I suspect we’re eventually going to discover that gold and silver weren’t prized throughout recorded history just because of rarity and beauty, but because they’re powerful antimicrobials.
To quote The Teacher in Ecclesiastes, that which has been is that which will be, and that which has been done is that which will be done. So there is nothing new under the sun.
There are lots of people/places/things in a hospital you can’t autoclave. :-)
HIV infected people get these bugs and spread them to other gays.
Irresponsible doctors pump the men with potent antibiotic cocktails but the patients continue their sexual behavior and spread the increasingly resistant microbes to others before the infections are totally eradicated.
The men also often discontinue drug therapy as soon as major symptoms become tolerable and long before the infections are properly eradicated and resume their risky behavior to become disease vectors within the gay community.
They then spread these drug resistant microbes to hospitals during one of their frequent bouts with anyone of a number of acquired infections due to their immune compromised systems.
The gay community has vastly accelerated the pace of evolution of drug resident strains of many serious microbes.
What is? is. What was? will be. What will be *was*, but will be again.
If a fungus is small enough, it is a germ.
“Born with a silver spoon in the mouth” isn’t a meaningless saw.
I use nano-silver to alleviate diabetes symptoms. 16 oz. of 40 ppm before bed and again when I wake up does wonders.
That’s great for instruments and stuff, but it’s not really feasible to take apart the plumbing and furniture and run it through an autoclave.
I worked in an isolation ward where we had to gown up and double-glove and sometimes double-face mask. We were aware of everything that could be contaminated.
One of the problems is when the housekeeping staff gets lax on cleaning a room when the patient leaves.
See #31.
Well, that’s why I mentioned people. The human element is the problem: ingnorance and/or non-compliance with infection control procedures. By all kinds of people, visitors, housekeeping, medical providers.
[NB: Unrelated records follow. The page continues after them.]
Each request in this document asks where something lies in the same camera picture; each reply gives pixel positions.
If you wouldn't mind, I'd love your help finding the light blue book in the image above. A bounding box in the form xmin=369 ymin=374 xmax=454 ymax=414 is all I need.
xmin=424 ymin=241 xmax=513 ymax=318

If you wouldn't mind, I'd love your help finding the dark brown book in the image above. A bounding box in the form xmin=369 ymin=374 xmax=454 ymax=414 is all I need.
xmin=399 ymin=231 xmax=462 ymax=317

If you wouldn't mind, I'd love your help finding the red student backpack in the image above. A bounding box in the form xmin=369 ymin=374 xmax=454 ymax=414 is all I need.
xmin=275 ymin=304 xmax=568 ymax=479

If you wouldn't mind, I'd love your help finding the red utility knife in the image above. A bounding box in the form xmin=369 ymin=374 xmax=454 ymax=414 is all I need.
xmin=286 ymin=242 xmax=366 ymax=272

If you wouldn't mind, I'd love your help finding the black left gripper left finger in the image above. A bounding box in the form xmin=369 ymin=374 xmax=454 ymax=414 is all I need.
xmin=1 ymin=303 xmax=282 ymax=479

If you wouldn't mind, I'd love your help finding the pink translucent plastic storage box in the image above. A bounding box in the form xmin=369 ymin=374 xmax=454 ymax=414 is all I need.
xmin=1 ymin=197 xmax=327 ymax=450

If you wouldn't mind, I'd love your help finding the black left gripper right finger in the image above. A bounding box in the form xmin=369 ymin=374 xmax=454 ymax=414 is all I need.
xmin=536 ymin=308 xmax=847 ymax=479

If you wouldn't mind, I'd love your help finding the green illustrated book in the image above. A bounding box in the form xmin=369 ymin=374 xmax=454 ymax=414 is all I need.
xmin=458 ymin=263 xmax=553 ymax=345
The info from the article implied that there are those who are not interested in preventing old people from getting sicker. If they really wanted to clean things up someone would be bearing down on the correct measures and it would be a done deal. But, people are lazy and when they take on the attitude that “old people are just going to die anyways,” then we’ve got some real big problems.
Well, not just lazy. One of my big pet peeves is long fingernails and/or artificial nails on medical providers. That’s not laziness as much as vanity, and unwillingness by higher ups to lay down the law.
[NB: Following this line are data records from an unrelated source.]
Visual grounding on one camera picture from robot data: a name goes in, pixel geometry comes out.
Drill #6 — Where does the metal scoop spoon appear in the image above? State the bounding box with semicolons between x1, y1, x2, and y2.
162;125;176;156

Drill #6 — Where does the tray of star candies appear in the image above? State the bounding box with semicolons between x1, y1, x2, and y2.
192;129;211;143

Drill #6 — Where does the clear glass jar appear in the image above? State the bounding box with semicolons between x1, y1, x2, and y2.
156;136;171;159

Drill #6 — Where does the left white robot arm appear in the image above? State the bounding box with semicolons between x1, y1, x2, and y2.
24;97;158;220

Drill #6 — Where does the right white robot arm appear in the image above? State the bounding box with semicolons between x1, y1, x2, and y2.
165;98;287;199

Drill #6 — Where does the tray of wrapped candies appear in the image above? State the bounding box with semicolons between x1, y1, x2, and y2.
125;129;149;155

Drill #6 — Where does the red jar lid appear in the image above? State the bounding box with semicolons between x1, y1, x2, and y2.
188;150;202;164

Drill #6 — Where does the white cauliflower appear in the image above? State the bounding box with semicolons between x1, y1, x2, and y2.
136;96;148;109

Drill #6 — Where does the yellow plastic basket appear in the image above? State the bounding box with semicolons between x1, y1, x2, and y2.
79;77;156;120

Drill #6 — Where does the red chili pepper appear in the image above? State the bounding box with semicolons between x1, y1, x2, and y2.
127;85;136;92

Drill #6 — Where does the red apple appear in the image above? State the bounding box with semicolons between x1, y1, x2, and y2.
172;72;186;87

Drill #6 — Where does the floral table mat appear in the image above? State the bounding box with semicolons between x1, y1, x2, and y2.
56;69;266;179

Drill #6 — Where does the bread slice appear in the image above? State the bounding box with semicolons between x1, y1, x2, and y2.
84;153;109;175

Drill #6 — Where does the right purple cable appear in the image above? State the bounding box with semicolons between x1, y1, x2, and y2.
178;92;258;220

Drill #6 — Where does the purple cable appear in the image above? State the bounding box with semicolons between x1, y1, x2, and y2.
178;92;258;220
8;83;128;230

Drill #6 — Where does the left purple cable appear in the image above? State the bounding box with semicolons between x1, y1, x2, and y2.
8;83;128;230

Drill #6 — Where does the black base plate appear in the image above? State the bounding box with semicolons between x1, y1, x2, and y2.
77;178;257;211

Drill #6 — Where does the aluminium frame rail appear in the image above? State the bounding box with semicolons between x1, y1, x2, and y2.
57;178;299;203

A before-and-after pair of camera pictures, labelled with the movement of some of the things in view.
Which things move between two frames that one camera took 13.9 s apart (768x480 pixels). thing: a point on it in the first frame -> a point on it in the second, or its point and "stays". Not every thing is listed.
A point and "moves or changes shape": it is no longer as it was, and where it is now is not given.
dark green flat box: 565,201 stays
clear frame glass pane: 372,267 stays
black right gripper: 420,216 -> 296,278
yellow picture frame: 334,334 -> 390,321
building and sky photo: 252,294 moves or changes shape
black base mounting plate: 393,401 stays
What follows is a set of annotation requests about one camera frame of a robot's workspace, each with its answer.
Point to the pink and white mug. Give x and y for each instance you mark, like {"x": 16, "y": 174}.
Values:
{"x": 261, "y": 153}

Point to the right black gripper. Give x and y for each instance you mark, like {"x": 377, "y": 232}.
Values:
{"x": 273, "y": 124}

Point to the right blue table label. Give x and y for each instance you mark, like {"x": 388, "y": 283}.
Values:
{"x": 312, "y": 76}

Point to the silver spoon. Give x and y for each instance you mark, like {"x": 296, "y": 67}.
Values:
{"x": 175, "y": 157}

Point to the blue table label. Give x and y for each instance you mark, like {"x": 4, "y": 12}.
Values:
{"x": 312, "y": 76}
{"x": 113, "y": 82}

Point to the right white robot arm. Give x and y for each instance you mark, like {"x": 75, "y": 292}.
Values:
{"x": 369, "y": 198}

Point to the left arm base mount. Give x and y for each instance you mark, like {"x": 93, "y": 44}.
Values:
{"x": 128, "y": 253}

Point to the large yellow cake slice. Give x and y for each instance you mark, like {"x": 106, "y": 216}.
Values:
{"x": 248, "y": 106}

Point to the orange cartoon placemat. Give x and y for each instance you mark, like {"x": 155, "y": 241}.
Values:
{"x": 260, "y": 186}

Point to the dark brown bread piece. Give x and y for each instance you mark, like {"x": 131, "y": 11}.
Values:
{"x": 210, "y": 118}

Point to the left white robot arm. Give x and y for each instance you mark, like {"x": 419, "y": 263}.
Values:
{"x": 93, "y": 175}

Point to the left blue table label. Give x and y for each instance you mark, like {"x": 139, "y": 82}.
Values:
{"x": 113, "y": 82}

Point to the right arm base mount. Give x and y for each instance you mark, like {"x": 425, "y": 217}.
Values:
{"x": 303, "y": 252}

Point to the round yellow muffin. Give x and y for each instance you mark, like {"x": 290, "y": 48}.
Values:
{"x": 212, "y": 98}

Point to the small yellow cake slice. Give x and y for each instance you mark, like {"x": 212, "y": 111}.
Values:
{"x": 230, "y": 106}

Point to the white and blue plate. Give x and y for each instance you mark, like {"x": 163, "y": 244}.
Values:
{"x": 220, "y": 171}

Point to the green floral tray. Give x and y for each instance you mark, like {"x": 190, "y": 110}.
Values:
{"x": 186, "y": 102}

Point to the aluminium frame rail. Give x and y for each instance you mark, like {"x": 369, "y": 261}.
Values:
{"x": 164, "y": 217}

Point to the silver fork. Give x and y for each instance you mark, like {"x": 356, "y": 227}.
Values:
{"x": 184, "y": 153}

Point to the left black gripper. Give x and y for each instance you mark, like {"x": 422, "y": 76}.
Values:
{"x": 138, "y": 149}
Your argument is scientifically sound and cogent.
“”Stay away from the hospital. They’ve got germs in there that you can’t find anyplace else in town!”
I recently had successful surgery. I then caught C-dif in the hospital. It is a toxigenic bacteria which causes infection and inflammation of the bowel. I’ve been sick for 5 weeks and now am taking a new medication, Dificid. The copay for this medicine is $1300.00 for 10 days.
Maybe if I need surgery again, I’ll go to Israel.
No kidding. IT JUST ATE THE "T"! Aieeeee!
If so, how was Israel, per the article, able to address the problem starting in 2007? I mean, they had to know what to look for, right?
I quoted Dr. Mendelsohn, who passed away in 1988.
He wrote a book in the late 70’s called Confessions
of a Medical Heretic where he challenged a lot of the
medical industry’s self-promoting mythology. He toured
heavily to promote the book, and was quite entertaining
(missed his calling as a Borscht Belt Comic apparently).
He dropped dead at age 62, a fact which the medical
industry uses to discredit his work.